ABSTRACT

The year 1859 has been hailed as the one in which scientists discovered that man was an animal (Eiseley, 1959, p. 225). This may be accepted as a major accomplishment, though the same scientists had some decidedly ambiguous views concerning which animals to include under the rubric of man. Primitive man, and presumably ancient man, had made this discovery some half-million years or more earlier. In fact, we may consider the likelihood that man was always aware of his affinity with other animals and consequently did not need to “discover” this obvious relationship any more than he discovered his stomach or eyeballs, or than the female of our species discovered that she was bearing the young (Fisher, 1958, p. 189). The early apprehension of a working knowledge of anatomy, human and nonhuman, was indispensable to man’s survival.
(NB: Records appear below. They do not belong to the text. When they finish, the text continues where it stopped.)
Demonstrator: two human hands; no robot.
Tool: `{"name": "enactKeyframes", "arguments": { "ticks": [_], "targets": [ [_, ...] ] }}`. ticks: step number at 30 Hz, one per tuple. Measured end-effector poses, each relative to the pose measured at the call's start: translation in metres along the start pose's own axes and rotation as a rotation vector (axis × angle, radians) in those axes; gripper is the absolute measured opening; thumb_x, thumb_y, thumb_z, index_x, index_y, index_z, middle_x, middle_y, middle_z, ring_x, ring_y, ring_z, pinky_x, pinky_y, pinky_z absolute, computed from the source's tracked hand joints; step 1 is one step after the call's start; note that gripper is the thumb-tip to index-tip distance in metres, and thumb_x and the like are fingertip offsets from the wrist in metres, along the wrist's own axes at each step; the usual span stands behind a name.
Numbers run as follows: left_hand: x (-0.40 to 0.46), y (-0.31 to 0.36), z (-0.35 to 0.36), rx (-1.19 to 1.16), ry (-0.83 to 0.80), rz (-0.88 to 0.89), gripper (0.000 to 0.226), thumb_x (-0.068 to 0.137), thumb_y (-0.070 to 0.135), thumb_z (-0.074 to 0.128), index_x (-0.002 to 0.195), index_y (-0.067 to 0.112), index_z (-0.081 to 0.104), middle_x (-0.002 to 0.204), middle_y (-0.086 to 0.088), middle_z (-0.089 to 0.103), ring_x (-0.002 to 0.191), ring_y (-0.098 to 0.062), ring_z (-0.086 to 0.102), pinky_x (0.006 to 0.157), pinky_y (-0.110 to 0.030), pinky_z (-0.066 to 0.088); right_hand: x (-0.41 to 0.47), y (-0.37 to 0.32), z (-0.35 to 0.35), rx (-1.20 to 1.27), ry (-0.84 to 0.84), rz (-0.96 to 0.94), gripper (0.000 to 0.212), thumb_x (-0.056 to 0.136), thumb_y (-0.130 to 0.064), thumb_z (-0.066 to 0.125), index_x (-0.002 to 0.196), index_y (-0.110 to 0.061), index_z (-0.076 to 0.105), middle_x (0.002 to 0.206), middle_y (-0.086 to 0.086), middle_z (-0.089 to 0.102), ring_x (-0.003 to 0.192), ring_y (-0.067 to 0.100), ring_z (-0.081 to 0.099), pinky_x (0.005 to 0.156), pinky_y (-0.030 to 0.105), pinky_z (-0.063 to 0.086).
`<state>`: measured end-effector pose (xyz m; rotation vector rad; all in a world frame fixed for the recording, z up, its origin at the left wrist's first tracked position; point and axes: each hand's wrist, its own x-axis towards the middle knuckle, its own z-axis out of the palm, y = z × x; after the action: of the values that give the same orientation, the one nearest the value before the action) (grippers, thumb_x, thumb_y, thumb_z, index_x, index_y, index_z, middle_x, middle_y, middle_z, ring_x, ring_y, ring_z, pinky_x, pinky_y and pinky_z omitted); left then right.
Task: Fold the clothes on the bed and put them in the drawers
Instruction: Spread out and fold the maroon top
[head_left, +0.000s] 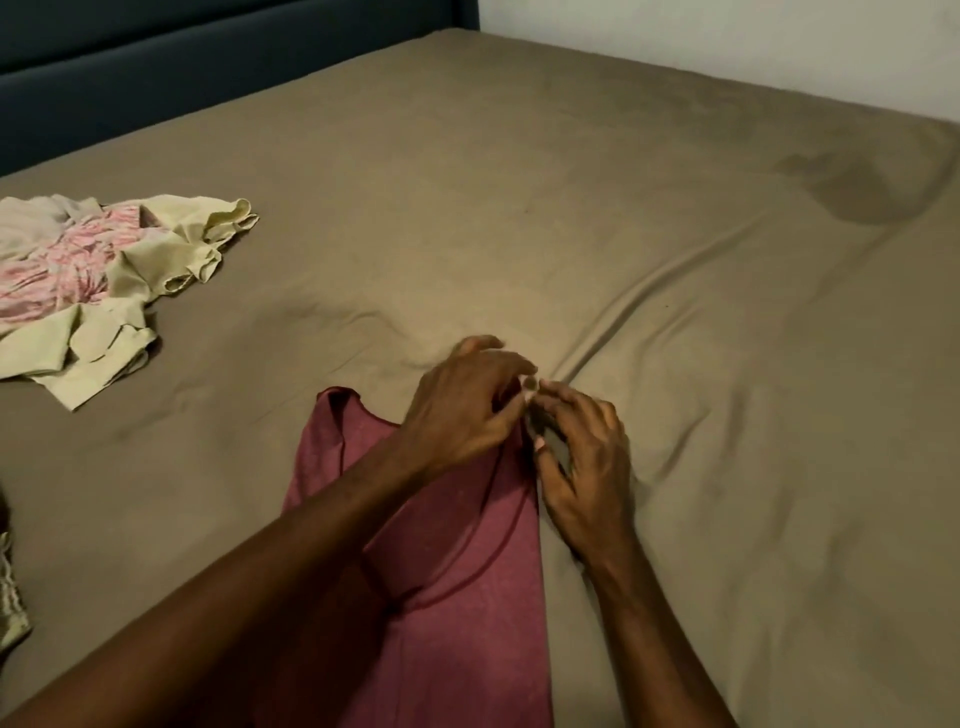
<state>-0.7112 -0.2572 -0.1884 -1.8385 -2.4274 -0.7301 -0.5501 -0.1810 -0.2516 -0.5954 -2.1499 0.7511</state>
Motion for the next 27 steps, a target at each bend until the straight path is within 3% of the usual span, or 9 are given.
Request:
{"name": "enactKeyframes", "arguments": {
  "ticks": [3, 6, 11, 14, 16, 18, 21, 24, 27],
  "targets": [
    [-0.030, -0.018, 0.016, 0.152, -0.313, 0.109, 0.079, 0.102, 0.059, 0.025, 0.163, 0.010, 0.017, 0.170, -0.007, 0.019, 0.157, -0.015, 0.013, 0.125, -0.042, 0.021, 0.000, 0.004, 0.007, -0.151, -0.162, -0.116, 0.052, 0.100, -0.030, 0.045, 0.149, -0.015, 0.054, 0.161, 0.000, 0.043, 0.150, 0.013, 0.037, 0.118, 0.041, 0.032],
    [-0.044, -0.026, 0.016, 0.015, -0.266, 0.105, 0.083, 0.105, 0.057, 0.028, 0.163, 0.011, -0.009, 0.172, -0.002, -0.010, 0.157, -0.005, 0.000, 0.128, -0.041, 0.012, -0.004, 0.010, 0.015, -0.324, -0.266, -0.135, 0.056, 0.108, -0.040, 0.029, 0.155, -0.014, 0.045, 0.164, 0.002, 0.038, 0.153, 0.011, 0.031, 0.123, 0.045, 0.026],
    [-0.080, -0.028, -0.034, -0.038, -0.098, 0.056, 0.076, 0.102, 0.043, 0.041, 0.163, 0.008, 0.011, 0.171, -0.005, 0.013, 0.156, -0.018, 0.017, 0.125, -0.041, 0.021, -0.002, 0.004, 0.014, -0.318, -0.338, -0.077, 0.065, 0.108, -0.055, 0.019, 0.156, -0.018, 0.044, 0.164, -0.001, 0.036, 0.152, 0.011, 0.032, 0.123, 0.039, 0.021],
    [-0.147, -0.047, -0.075, -0.001, -0.012, 0.042, 0.066, 0.102, 0.022, 0.053, 0.161, 0.009, 0.026, 0.165, -0.010, 0.032, 0.147, -0.021, 0.034, 0.122, -0.028, 0.021, 0.001, 0.003, 0.004, -0.009, -0.293, 0.126, 0.063, 0.105, -0.055, 0.033, 0.157, -0.021, 0.041, 0.163, -0.004, 0.039, 0.150, 0.007, 0.036, 0.125, 0.045, 0.022],
    [-0.206, -0.064, -0.099, -0.016, -0.005, -0.057, 0.068, 0.098, 0.031, 0.061, 0.159, 0.019, 0.033, 0.159, -0.006, 0.043, 0.138, -0.021, 0.046, 0.116, -0.032, 0.037, 0.001, -0.008, -0.005, 0.268, -0.248, 0.308, 0.063, 0.104, -0.051, 0.044, 0.159, -0.020, 0.038, 0.163, -0.006, 0.040, 0.150, 0.005, 0.035, 0.127, 0.048, 0.021],
    [-0.271, -0.078, -0.113, -0.127, 0.019, -0.158, 0.071, 0.093, 0.048, 0.062, 0.155, 0.023, 0.042, 0.154, 0.002, 0.050, 0.135, -0.017, 0.054, 0.109, -0.038, 0.048, -0.001, -0.021, -0.017, 0.477, -0.201, 0.414, 0.073, 0.100, -0.054, 0.055, 0.157, -0.012, 0.039, 0.161, -0.001, 0.042, 0.149, 0.008, 0.037, 0.128, 0.039, 0.023],
    [-0.362, -0.080, -0.131, -0.238, 0.045, -0.232, 0.070, 0.091, 0.049, 0.063, 0.153, 0.022, 0.046, 0.154, 0.013, 0.049, 0.139, -0.011, 0.051, 0.113, -0.029, 0.044, -0.042, -0.050, -0.039, 0.573, -0.150, 0.502, 0.085, 0.090, -0.065, 0.063, 0.154, -0.013, 0.043, 0.158, -0.002, 0.047, 0.148, 0.011, 0.039, 0.127, 0.036, 0.024],
    [-0.393, -0.073, -0.135, -0.255, 0.006, -0.193, 0.076, 0.089, 0.045, 0.068, 0.156, 0.019, 0.041, 0.161, 0.009, 0.040, 0.146, -0.013, 0.043, 0.118, -0.026, 0.036, -0.102, -0.074, -0.069, 0.501, -0.181, 0.533, 0.055, 0.103, -0.032, 0.058, 0.154, -0.018, 0.045, 0.156, -0.011, 0.050, 0.145, 0.010, 0.044, 0.123, 0.041, 0.032],
    [-0.398, -0.069, -0.131, -0.165, -0.071, 0.012, 0.068, 0.093, 0.047, 0.067, 0.153, 0.020, 0.047, 0.164, -0.001, 0.036, 0.151, -0.022, 0.035, 0.119, -0.037, 0.036, -0.165, -0.097, -0.097, 0.292, -0.146, 0.405, 0.054, 0.101, 0.004, 0.059, 0.151, -0.014, 0.050, 0.153, -0.004, 0.053, 0.144, 0.022, 0.047, 0.118, 0.041, 0.040]
  ]
}}
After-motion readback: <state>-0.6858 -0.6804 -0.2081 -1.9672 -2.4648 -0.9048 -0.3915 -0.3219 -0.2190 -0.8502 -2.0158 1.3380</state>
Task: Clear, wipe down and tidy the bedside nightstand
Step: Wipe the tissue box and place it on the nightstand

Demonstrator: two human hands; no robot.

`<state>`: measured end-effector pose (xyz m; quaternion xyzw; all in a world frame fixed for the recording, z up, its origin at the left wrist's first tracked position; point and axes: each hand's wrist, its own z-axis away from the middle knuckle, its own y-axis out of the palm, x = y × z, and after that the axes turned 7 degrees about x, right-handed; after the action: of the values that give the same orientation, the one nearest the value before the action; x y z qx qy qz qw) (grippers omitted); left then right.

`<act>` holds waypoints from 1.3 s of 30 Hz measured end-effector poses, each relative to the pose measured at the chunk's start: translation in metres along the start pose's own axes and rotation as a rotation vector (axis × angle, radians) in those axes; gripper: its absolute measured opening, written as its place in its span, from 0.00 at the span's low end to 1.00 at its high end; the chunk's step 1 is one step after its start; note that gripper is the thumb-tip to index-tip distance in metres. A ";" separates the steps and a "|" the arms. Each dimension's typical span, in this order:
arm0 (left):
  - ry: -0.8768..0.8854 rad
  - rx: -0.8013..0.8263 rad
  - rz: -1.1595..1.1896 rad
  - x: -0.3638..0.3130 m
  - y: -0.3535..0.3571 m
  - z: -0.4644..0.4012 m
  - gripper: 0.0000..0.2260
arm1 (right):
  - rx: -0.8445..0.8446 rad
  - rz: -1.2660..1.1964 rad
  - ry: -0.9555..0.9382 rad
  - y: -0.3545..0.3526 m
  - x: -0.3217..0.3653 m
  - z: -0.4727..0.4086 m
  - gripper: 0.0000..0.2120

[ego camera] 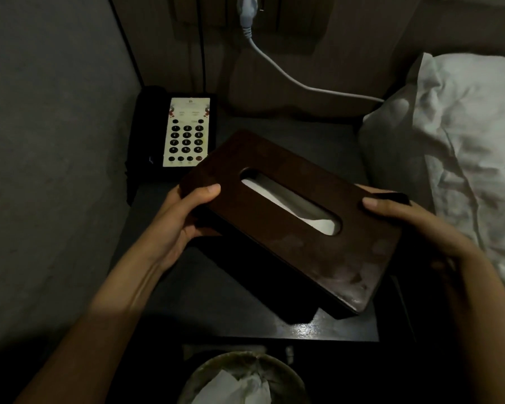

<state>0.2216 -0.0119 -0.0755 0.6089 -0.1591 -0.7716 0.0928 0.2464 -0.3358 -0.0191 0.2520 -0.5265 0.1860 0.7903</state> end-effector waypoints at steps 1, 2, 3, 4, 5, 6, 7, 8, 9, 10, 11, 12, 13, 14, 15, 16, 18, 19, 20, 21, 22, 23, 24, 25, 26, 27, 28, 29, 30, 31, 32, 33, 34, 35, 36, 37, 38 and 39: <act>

This was crucial in an animal form that was liquidating various physical abilities and instincts in exchange for the use of tools, who had both to defend himself from predators and to hunt and utilize other animals and who required assistance for the birth of his young (Washburn and Avis, 1958). Moreover, the early apprehension of anatomical form and function served to configure ancient man’s perception of the world. Anatomical form remains a salient organizing system even in cultural categorizations that have little or no apparent connection with anatomy (Kroeber, 1948, p. 300). Many of the kinds of observations recommended in “The Argument from Animals to Men” are habitually made by primitive men and were presumably made by ancient men (Haldane, 1956). I suggest that such observations were essential to survival and constituted a substantial part of the biologically founded culture with which humans conducted their own evolution from the earliest times. Ancient man argued from animals to men and back again with sophistication and success. The evolutionary functions of these arguments and their consequences require at least a prefatory examination.